The House Collective

it’s never as we expect.

I’m not sure how to prevent expectation, really, but I certainly wish I could; because it never goes as we expect.

House church is a great example of this. We spent months attending church with our neighbors, struggling to find passages in the Burmese Bible for barely literate friends to sound out and trying to keep way too many kids quiet.

So thus unfolded house church, as we tried to open our doors to hosting right here in our neighborhood. We are walking through the Storybook Bible, combined with the New Readers’ International Version, and attempting to tell the stories of the Bible and connect it all to Jesus.

We had hopes of it being mostly adults, but welcoming to kids.

Instead, it’s very, very welcoming to kids, and we have some adults that attend. We even have one adult who comes occasionally, but every week comes in afterward to read the Burmese Bible on our floor while his wife packs up the bread orders for the week.

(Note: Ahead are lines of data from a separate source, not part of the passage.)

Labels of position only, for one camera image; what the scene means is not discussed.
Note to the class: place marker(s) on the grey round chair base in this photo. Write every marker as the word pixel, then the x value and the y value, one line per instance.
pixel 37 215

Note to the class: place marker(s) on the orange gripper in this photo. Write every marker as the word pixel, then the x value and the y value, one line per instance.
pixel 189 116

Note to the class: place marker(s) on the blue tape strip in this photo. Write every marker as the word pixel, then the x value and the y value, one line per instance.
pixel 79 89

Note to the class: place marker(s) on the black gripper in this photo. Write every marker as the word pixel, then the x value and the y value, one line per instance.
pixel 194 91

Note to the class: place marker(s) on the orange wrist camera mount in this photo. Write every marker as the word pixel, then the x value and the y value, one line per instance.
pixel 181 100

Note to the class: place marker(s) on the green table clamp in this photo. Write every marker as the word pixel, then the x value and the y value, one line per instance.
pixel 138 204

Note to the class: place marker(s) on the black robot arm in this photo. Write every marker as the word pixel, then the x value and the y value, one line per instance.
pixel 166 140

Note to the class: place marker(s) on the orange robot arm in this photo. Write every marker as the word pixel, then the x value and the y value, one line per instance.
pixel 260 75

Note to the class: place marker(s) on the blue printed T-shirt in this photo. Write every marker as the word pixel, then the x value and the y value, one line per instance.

Sometimes I wonder if it’s working or worth the effort, something I ask for nearly everything in our lives. If only a few adults are coming and sitting in the back, how do we reach them? Are the kids getting anything out of this? Do they understand why we do this week after week?

And for that matter, do they understand why we do EVERYTHING THAT WE DO week after week?

We never know. It’s never as we expect.

Enter today, as a few kids spread out on our floor to play. One of them pulls out one of the children’s Bible and asks if this is David or Moses. I explain that it’s actually Joseph, and then she begins to trace his drawing and the entire landscape.

Another child pulls out the Storybook Bible from bible study, and finds the story from last week. He tells the boy next to him about how David was chosen as king, and how he was the smallest of his brothers. He talks about how Kelvin played the oldest brother and Zwe Ne Na played the next…

Yet another child pulls out another children’s Bible. She opens to a picture and page she knows, and then tells the story in Burmese–in her best teacher voice–to the four year old boy looking on. She points to different parts of the illustration and tells the Bible story with confidence.

Her little brother is sitting next to her reading a book about how much God loves him. He loves the page that unfolds to show that God loves you taller than the tallest tree, and the foggy mirror at the end where he can see his face.

A mother was sitting in the corner, looking through yet another children’s Bible.

{You can’t say we haven’t provided opportunities!}

As the rain stops, most of the kids leave. One little girl, Neh Wey, stays behind and pulls up next to me with an illustrated Burmese children’s Bible. At first I am typing away on the computer, and she asks me who this person is. Before long, she goes back to the beginning and we go page by page through the Bible, reviewing the stories. Reviewing them because she knows them. We reach Jericho and she tells me how we just learned about that, and how they walked around the wall, shouted, and it fell down. When I point out Jonathan & David, she remembers that Jonathan is Saul’s son. Saul tries to kill David, but David & Jonathan are friends. When I can’t remember the name of the Queen that Solomon meets with, she insists that we ask Stephen, because he will certainly know.

The stories of the New Testament roll off her tongue: the man couldn’t see and then Jesus touched him and he could! There were just five loaves of bread and two fish and everyone ate and ate and were fat! Jesus walked on the water and then the man got out and walked and then he sank!

We went through all of the Old Testament and nearly all of the New Testament before her mother called her home.

It’s never as we expect. We can count how many people come to house church or quantify the number of stories we’ve told. We can tell you how many hours a week it takes to pull off a translated Bible study with snacks and we can look around the room to see if adults are hearing this.

But it’s likely not in house church where they meet Jesus. They’re not likely to find him in Scripture they can’t read. Instead, it’s likely in the day to day, over dishes and at hospital visits and in conversations in the car.

May they meet Jesus in us, where we least expect it.